─── Records shown

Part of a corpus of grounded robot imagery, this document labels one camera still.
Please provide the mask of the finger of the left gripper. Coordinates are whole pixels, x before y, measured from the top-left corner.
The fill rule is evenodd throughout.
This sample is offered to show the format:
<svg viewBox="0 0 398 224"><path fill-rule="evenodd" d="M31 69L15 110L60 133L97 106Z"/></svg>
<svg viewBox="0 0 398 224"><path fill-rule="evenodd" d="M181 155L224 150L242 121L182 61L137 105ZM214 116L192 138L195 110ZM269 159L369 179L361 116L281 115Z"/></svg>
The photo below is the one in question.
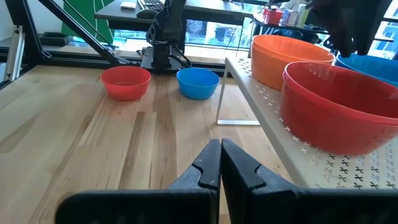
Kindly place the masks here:
<svg viewBox="0 0 398 224"><path fill-rule="evenodd" d="M357 33L357 53L358 55L367 55L371 44L374 40L376 30L368 30L364 32Z"/></svg>
<svg viewBox="0 0 398 224"><path fill-rule="evenodd" d="M343 58L348 58L355 51L354 42L347 31L330 32L331 48L340 52Z"/></svg>

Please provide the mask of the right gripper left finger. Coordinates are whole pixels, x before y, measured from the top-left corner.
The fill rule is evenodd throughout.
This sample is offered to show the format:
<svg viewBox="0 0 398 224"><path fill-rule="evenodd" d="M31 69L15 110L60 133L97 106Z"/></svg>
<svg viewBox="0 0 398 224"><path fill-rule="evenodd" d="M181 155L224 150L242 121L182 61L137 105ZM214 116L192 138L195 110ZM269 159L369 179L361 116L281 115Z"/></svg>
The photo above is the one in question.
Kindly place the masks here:
<svg viewBox="0 0 398 224"><path fill-rule="evenodd" d="M56 223L217 223L221 144L212 139L167 189L91 190L67 197Z"/></svg>

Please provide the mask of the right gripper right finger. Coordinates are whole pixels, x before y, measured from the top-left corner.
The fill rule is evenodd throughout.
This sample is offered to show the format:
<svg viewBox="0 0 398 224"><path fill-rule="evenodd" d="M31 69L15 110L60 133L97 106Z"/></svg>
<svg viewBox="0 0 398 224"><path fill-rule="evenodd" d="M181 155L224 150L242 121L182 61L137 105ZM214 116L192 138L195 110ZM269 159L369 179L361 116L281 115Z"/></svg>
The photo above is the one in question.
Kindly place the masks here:
<svg viewBox="0 0 398 224"><path fill-rule="evenodd" d="M397 224L396 190L298 187L226 138L221 177L231 223Z"/></svg>

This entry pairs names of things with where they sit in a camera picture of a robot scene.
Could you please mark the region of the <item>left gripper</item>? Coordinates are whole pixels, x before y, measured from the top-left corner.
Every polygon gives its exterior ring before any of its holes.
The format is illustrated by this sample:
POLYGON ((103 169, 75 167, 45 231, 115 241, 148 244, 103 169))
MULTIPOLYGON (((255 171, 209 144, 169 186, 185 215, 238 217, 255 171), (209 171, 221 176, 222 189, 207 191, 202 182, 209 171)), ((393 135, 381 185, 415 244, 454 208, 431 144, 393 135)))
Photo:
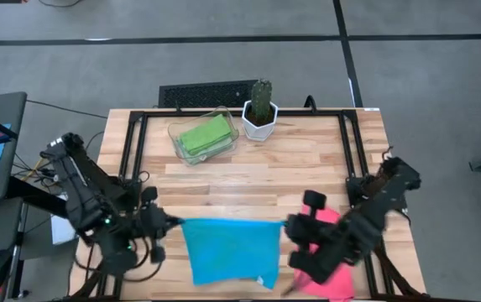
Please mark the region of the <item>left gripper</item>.
POLYGON ((165 248, 160 243, 167 232, 180 226, 183 219, 178 216, 167 214, 165 210, 156 204, 158 190, 155 186, 146 187, 141 193, 141 208, 139 209, 133 224, 133 237, 148 237, 151 243, 151 263, 165 261, 165 248))

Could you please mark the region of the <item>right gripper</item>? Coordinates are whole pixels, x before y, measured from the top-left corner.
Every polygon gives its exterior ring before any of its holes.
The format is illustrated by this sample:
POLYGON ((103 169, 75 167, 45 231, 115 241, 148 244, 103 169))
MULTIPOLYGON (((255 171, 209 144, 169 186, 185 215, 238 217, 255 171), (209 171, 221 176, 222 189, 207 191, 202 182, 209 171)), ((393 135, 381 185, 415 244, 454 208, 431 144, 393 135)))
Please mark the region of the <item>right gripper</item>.
POLYGON ((325 283, 348 255, 348 222, 337 223, 318 221, 318 214, 326 208, 327 196, 315 190, 305 190, 302 205, 297 213, 289 214, 285 221, 285 235, 296 245, 290 253, 289 266, 303 269, 317 284, 325 283), (300 222, 308 223, 311 243, 317 245, 315 252, 308 251, 306 229, 300 222))

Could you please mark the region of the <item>blue microfiber towel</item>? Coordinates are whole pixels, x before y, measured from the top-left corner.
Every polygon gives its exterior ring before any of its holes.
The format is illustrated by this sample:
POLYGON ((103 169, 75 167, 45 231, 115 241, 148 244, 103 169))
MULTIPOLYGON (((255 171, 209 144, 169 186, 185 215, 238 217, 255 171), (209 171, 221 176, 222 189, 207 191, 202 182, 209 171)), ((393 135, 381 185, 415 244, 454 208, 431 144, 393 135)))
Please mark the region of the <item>blue microfiber towel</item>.
POLYGON ((279 276, 278 221, 190 218, 181 224, 193 284, 251 279, 273 289, 279 276))

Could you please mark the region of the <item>bright green microfiber towel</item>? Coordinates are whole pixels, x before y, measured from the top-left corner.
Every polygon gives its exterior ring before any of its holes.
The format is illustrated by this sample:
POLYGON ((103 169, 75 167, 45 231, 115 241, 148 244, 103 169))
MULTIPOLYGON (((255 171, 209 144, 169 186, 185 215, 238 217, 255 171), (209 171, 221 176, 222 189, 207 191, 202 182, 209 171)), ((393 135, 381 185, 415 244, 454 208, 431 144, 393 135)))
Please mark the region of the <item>bright green microfiber towel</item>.
POLYGON ((231 136, 231 128, 223 115, 192 128, 180 135, 180 141, 189 155, 197 155, 206 148, 231 136))

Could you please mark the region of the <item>pink microfiber towel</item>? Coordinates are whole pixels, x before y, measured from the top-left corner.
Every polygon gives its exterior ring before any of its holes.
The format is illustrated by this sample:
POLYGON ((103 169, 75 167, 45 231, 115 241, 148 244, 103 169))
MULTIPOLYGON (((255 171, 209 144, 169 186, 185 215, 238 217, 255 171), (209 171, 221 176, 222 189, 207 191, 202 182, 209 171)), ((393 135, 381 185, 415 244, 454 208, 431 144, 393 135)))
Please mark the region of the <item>pink microfiber towel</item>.
MULTIPOLYGON (((338 218, 340 218, 340 214, 331 208, 316 211, 318 221, 334 223, 338 218)), ((352 271, 346 263, 341 263, 324 284, 312 282, 306 273, 298 269, 294 270, 294 278, 295 281, 304 285, 300 288, 303 294, 328 299, 331 302, 349 302, 355 295, 352 271)))

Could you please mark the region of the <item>white box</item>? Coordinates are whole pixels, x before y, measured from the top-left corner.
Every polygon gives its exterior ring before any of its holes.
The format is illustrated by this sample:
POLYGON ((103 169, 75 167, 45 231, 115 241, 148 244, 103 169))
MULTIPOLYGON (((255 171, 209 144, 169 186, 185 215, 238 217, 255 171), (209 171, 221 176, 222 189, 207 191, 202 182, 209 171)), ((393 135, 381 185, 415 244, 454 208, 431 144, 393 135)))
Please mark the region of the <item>white box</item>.
POLYGON ((53 245, 60 245, 77 237, 76 231, 67 219, 51 215, 50 223, 53 245))

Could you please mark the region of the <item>clear plastic bin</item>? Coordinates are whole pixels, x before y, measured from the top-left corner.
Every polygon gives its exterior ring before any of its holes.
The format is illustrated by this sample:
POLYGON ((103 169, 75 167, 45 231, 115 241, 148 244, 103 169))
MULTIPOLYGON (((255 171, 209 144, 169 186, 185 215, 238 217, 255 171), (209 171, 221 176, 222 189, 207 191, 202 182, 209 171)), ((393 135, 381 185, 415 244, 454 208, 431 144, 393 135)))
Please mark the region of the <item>clear plastic bin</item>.
POLYGON ((215 117, 217 115, 223 115, 227 119, 228 125, 230 126, 230 128, 232 130, 231 136, 229 138, 231 138, 234 141, 234 147, 233 148, 236 147, 236 140, 239 137, 239 131, 234 126, 233 116, 232 116, 231 112, 226 107, 217 107, 214 110, 210 111, 209 113, 198 114, 195 117, 190 117, 187 121, 173 122, 168 126, 168 134, 169 134, 170 140, 173 144, 175 154, 179 159, 183 160, 180 157, 180 152, 178 151, 178 149, 176 147, 176 140, 177 139, 180 140, 180 135, 183 132, 186 132, 186 131, 188 131, 192 128, 195 128, 196 126, 198 126, 200 124, 203 124, 204 122, 212 119, 213 117, 215 117))

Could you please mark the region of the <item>white plant pot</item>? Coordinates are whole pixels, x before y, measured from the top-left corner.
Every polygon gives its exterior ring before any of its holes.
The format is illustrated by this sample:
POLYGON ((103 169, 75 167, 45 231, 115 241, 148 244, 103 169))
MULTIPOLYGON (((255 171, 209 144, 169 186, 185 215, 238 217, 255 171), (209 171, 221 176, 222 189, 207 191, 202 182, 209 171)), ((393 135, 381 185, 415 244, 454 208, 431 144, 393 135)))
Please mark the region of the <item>white plant pot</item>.
POLYGON ((243 104, 243 112, 241 118, 243 121, 243 130, 247 139, 263 142, 274 131, 274 127, 279 113, 279 108, 273 102, 270 102, 269 104, 271 113, 270 122, 262 126, 256 126, 253 122, 248 120, 248 111, 251 107, 251 101, 246 101, 243 104))

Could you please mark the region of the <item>green cactus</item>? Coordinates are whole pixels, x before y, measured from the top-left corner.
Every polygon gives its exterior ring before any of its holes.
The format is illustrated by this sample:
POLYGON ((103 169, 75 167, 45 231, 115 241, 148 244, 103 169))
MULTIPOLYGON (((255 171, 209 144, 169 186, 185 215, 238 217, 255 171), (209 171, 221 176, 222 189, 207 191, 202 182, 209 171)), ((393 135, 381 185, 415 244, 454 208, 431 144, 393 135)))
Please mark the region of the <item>green cactus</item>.
POLYGON ((257 126, 269 123, 272 83, 265 79, 258 80, 252 88, 251 120, 257 126))

──────

> [What you are asked to do]: Search the data for the string "provide" and copy each line where it appears.

> [Answer to the problem]:
Please provide the mask of the finger of the left gripper. Coordinates are whole pixels, x before y, measured from the top-left corner.
Please provide the mask of the right gripper left finger. Coordinates are whole pixels, x before y, measured from the top-left corner.
Please provide the mask of the right gripper right finger. Coordinates are whole pixels, x before y, measured from the top-left corner.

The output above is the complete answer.